** REQUIRED WORK **
Scan the lines below and report each one containing "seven" by copying it.

** Records from a data collection **
★ ★ ★
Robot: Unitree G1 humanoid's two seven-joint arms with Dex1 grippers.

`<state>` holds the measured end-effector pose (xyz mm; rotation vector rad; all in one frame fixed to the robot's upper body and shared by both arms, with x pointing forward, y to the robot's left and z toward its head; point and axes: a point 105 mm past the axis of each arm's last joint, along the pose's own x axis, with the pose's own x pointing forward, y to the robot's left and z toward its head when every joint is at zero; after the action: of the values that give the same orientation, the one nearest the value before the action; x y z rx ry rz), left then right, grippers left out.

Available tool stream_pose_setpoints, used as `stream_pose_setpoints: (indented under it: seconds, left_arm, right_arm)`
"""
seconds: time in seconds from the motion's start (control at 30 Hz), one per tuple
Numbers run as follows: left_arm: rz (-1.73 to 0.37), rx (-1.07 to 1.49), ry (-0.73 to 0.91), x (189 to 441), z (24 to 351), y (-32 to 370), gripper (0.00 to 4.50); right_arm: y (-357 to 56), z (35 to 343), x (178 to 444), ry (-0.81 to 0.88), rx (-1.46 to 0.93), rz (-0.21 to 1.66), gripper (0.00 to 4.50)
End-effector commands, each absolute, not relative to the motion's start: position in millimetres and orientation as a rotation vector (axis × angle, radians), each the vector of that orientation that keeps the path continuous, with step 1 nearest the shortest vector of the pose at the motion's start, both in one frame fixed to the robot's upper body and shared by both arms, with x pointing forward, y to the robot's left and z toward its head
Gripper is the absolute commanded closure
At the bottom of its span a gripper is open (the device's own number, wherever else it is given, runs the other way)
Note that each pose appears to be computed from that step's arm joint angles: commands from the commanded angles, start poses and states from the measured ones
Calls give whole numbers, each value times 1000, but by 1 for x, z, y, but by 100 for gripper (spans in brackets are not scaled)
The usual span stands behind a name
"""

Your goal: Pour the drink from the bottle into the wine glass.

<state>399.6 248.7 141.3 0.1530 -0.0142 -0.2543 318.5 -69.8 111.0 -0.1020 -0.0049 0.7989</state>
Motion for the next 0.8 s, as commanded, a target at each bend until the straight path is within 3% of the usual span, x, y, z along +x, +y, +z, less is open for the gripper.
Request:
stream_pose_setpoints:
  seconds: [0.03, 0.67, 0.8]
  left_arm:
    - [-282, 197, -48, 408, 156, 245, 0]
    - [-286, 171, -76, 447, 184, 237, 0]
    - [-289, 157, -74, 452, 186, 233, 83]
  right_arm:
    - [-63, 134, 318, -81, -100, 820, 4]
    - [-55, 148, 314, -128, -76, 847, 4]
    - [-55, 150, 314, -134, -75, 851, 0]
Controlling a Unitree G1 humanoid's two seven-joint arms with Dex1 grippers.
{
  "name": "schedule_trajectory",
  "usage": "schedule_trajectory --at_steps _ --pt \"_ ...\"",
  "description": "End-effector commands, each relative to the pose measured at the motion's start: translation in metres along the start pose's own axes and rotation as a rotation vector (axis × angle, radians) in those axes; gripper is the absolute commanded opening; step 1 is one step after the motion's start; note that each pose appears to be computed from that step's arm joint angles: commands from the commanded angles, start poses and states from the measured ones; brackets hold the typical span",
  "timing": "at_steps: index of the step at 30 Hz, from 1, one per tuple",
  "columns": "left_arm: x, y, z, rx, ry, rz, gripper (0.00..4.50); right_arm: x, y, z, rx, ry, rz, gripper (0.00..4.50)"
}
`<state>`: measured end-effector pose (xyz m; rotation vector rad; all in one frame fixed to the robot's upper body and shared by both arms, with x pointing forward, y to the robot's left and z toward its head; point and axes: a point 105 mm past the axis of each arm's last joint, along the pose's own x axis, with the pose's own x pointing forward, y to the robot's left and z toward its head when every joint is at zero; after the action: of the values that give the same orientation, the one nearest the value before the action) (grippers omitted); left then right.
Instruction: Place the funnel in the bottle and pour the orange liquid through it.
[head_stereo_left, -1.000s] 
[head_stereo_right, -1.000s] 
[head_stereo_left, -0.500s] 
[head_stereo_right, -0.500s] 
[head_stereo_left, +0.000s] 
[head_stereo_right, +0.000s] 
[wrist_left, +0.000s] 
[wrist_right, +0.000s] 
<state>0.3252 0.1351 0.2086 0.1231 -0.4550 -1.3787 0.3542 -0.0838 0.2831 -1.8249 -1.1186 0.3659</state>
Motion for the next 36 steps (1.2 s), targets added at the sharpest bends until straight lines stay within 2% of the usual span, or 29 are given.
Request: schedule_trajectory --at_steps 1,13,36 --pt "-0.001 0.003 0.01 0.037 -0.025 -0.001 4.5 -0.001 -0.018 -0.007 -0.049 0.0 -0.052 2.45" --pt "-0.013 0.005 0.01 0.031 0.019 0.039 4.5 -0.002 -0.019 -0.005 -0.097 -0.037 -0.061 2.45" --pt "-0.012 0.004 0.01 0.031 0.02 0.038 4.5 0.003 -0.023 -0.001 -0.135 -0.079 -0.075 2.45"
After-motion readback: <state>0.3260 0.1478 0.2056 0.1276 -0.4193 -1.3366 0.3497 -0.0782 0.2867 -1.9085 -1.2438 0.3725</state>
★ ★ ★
** YOUR RESPONSE **
Robot: Unitree G1 humanoid's two seven-joint arms with Dex1 grippers.
Controlling a Unitree G1 humanoid's two seven-joint arms with Dex1 grippers.

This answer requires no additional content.